The lines you return must be all those in the data that hold the string "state".

[[ DATA SHOWN, beginning ]]

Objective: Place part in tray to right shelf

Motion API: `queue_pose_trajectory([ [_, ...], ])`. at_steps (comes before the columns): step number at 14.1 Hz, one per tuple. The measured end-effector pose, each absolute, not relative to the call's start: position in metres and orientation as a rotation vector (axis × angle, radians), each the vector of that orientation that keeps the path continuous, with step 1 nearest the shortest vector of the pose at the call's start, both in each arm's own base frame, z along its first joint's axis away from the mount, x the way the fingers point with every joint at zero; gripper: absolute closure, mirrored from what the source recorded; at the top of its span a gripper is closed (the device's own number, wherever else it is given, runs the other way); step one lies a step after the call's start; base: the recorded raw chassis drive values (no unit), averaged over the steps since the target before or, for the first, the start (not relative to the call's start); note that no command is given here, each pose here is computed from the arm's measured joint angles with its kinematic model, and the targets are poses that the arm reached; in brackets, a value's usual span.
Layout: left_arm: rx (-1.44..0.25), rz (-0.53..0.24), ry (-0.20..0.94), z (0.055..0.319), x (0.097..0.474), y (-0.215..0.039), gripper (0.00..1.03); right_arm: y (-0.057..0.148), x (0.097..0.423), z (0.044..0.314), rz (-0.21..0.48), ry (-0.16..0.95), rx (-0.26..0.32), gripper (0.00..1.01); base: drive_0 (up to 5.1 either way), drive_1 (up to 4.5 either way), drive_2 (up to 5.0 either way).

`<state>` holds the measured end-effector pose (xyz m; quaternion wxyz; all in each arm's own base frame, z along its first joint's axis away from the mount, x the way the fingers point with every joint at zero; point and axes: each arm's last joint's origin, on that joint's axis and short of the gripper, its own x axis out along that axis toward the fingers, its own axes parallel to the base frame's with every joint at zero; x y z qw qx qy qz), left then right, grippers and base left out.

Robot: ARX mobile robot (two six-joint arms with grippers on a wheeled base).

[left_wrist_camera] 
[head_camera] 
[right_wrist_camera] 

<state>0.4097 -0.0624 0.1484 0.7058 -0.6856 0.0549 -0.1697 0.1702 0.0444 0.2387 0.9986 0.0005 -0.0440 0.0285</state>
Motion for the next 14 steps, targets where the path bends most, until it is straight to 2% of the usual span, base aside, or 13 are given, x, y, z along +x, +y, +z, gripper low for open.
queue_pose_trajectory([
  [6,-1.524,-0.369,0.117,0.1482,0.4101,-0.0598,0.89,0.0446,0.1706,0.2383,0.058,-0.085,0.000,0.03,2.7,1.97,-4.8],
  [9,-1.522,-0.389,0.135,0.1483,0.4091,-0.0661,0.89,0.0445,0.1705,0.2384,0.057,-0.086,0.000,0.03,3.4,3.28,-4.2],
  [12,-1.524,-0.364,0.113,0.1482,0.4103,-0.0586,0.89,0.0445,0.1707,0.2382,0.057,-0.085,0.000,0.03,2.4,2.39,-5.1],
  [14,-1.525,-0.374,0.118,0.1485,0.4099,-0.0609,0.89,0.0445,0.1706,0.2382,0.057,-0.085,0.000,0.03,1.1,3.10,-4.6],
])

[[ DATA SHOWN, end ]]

- [EXERCISE SOLUTION]:
`<state>` holds the measured end-effector pose (xyz m; quaternion wxyz; all in each arm's own base frame, z along its first joint's axis away from the mount, x the way the fingers point with every joint at zero; point and axes: each arm's last joint's origin, on that joint's axis and short of the gripper, its own x axis out along that axis toward the fingers, its own axes parallel to the base frame's with every joint at zero; x y z qw qx qy qz), left then right, grippers and base left out.
<state>0.4097 -0.0624 0.1484 0.7058 -0.6856 0.0549 -0.1697 0.1702 0.0444 0.2387 0.9986 0.0005 -0.0440 0.0285</state>

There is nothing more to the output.